> _Required action_:
Among the entries below, only the lines starting at the one with "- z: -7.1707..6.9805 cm" and ending at the one with "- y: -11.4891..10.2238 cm", both included, are to be printed exactly.
Material shown section start
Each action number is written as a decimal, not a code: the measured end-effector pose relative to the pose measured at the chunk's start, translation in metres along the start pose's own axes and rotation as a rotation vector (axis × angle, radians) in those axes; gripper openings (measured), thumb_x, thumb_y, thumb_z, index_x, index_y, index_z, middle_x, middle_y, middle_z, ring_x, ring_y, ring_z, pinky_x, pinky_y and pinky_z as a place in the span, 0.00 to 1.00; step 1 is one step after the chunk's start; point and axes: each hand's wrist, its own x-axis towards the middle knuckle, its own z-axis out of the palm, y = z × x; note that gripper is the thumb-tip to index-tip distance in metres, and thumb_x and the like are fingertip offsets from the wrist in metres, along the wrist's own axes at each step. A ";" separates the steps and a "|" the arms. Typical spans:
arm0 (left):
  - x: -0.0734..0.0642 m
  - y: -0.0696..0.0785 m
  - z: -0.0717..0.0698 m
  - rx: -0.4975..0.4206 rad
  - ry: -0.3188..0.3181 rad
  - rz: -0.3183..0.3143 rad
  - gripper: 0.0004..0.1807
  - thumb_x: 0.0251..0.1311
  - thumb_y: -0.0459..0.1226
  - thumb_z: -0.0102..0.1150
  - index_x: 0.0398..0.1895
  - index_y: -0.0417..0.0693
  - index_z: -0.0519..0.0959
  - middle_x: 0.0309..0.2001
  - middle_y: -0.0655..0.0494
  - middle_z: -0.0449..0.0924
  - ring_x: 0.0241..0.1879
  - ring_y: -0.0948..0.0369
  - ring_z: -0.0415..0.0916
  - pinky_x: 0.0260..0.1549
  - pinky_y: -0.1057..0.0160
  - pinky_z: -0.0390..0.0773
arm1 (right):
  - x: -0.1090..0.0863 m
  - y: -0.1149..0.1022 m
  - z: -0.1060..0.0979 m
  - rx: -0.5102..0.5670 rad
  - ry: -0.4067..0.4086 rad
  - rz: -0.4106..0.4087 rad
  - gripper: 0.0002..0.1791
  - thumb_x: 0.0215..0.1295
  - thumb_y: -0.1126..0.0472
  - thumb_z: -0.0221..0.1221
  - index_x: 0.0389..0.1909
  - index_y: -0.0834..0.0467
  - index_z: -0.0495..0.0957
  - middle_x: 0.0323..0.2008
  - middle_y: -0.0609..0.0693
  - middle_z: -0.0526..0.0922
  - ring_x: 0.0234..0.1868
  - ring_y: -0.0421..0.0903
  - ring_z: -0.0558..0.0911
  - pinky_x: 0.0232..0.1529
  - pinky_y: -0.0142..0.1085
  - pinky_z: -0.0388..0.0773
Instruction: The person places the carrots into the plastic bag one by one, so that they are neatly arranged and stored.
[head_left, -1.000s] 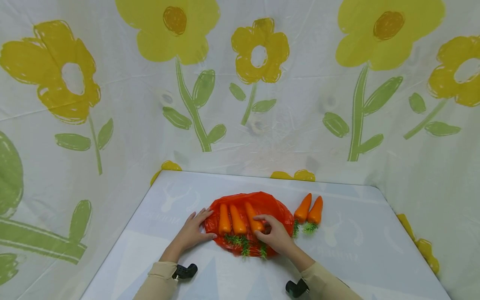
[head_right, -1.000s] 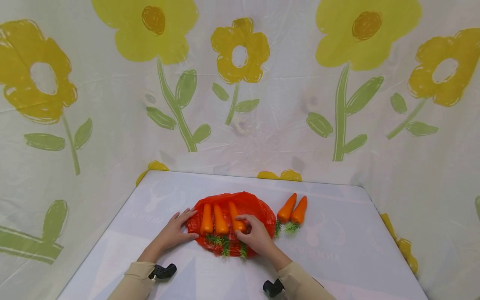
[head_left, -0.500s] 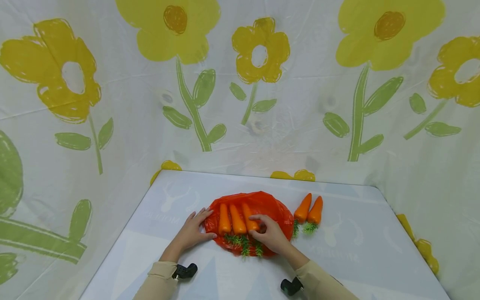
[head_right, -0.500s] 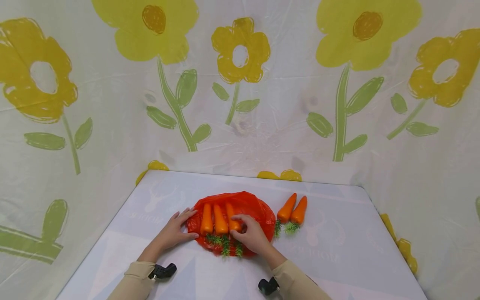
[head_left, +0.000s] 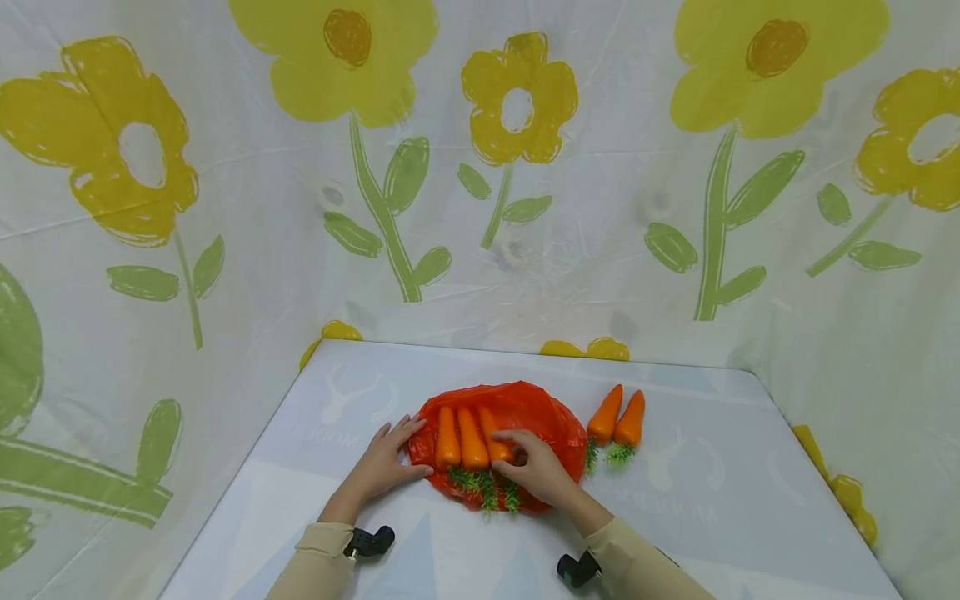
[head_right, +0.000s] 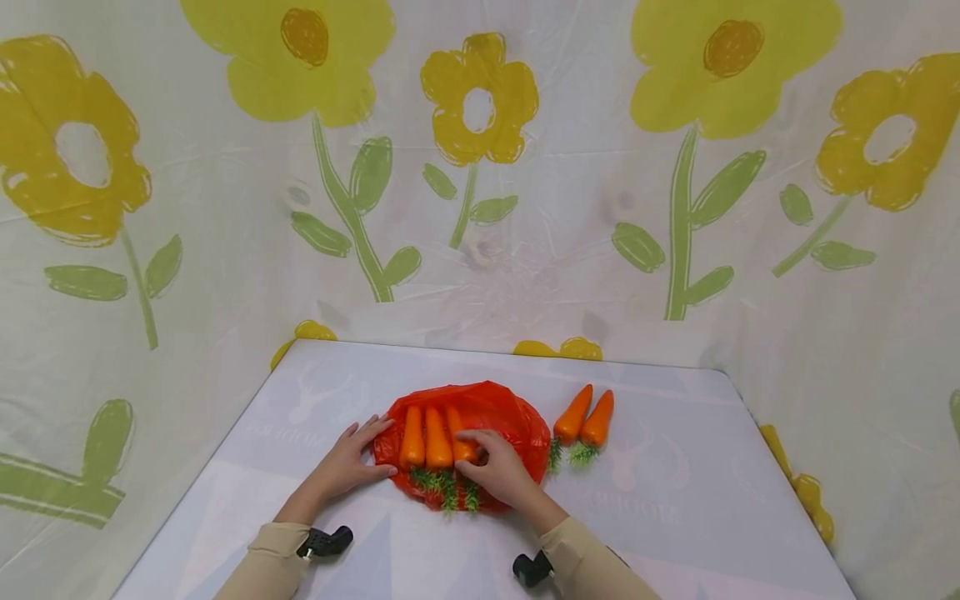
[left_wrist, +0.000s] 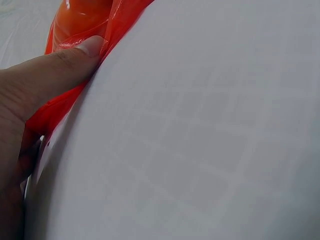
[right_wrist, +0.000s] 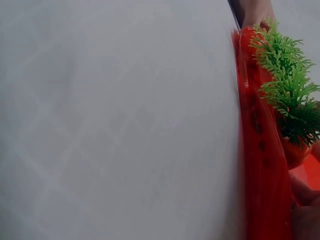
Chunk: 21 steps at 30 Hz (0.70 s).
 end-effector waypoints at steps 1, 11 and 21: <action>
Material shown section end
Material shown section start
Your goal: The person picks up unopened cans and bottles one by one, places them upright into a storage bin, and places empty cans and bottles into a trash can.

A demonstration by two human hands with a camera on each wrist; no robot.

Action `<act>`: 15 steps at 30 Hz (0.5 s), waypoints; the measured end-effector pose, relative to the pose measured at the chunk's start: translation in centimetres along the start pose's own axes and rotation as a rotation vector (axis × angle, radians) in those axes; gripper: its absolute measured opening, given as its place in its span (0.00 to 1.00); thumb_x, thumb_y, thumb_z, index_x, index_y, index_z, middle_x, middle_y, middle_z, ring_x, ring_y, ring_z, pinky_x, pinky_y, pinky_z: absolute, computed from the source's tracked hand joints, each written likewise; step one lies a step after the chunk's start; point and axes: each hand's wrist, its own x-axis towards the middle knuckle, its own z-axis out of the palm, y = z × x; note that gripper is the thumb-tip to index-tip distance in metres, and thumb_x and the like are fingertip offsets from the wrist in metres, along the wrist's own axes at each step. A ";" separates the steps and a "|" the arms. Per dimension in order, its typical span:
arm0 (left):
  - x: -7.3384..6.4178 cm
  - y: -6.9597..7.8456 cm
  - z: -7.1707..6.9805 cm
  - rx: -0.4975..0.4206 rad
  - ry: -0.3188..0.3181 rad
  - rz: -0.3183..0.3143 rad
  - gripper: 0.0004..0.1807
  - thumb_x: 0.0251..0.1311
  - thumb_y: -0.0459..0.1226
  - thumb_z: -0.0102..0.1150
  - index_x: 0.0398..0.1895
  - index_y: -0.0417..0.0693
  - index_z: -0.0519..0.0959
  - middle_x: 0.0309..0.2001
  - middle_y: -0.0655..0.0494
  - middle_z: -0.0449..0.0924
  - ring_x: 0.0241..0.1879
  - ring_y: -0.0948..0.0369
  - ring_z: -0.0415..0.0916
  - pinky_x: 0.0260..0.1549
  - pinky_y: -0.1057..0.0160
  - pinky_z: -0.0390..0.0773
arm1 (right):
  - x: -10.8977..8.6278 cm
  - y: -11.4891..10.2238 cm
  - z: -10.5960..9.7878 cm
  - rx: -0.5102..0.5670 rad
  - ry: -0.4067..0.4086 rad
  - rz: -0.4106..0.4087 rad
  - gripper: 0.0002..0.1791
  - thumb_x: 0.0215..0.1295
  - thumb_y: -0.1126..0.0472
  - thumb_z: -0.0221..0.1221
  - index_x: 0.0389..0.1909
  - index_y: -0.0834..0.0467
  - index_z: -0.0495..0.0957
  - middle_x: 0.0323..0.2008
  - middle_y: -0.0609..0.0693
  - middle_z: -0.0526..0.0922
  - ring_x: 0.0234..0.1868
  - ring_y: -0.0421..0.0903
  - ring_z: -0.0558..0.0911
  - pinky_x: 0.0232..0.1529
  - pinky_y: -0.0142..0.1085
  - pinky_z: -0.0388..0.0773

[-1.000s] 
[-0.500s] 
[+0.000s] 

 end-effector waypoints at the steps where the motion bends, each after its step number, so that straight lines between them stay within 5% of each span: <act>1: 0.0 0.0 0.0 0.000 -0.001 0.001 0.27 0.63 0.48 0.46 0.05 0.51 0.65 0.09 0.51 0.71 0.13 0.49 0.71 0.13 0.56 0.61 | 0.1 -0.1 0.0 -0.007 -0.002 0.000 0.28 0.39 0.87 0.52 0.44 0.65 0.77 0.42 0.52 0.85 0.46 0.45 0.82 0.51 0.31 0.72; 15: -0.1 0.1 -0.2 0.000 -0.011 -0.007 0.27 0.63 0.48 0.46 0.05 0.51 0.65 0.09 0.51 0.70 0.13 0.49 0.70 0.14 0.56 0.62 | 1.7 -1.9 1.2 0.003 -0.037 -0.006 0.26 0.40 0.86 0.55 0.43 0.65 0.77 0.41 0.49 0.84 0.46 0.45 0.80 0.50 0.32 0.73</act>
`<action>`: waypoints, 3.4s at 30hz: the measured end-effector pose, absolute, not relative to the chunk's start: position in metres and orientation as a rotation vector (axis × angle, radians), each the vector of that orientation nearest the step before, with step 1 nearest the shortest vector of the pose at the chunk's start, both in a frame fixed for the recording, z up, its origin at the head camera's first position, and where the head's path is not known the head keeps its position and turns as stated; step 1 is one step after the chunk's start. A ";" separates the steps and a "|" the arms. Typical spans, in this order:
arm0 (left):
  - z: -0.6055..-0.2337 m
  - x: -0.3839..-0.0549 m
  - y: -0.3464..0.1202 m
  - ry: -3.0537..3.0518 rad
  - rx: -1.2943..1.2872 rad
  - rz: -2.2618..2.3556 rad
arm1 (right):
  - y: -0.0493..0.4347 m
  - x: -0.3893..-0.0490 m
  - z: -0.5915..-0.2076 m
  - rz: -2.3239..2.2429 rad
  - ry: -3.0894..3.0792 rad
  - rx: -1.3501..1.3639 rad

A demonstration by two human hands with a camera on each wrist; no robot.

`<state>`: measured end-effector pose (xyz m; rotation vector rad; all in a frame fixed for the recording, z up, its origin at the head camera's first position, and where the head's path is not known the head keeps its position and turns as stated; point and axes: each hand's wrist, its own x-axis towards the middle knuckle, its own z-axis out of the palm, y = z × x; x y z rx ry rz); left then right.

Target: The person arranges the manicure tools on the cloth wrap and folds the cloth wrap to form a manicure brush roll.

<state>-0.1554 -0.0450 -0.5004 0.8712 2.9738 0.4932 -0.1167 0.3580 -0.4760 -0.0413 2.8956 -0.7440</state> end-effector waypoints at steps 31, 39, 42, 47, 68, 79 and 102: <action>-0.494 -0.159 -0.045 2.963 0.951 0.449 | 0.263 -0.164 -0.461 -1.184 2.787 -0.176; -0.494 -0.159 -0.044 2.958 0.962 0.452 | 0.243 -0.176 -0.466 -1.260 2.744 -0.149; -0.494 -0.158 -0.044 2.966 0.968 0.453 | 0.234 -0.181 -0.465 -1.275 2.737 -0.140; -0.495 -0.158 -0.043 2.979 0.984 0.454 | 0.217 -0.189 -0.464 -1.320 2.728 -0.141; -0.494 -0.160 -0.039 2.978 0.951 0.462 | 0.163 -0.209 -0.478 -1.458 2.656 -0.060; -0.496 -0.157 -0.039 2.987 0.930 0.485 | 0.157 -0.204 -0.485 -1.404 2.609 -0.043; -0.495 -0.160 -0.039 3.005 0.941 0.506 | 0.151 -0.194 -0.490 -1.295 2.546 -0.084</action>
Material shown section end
> _Exercise solution_:
  - z: -7.1707..6.9805 cm
  - rx: -0.4975..0.4206 rad
  - ry: -0.3188..0.3181 rad
  - rz: -0.3183..0.3143 rad
  - gripper: 0.0004..0.1807
  - thumb_x: 0.0251..0.1311
  - thumb_y: -0.0459..0.1226
  - thumb_z: -0.0102..0.1150
  - index_x: 0.0398..0.1895
  - index_y: -0.0417..0.0693
  - index_z: -0.0519..0.0959
  - middle_x: 0.0309..0.2001
  - middle_y: -0.0655..0.0494
  - middle_z: -0.0449..0.0924
  - ring_x: 0.0241..0.1879
  - ring_y: -0.0948..0.0369
  - ring_z: -0.0415..0.0916
  - pinky_x: 0.0260..0.1549
  - pinky_y: -0.1057..0.0160
  - pinky_z: -0.0390..0.0773
arm1 (right):
  - x: -10.8977..8.6278 cm
  - y: -11.4891..10.2238 cm

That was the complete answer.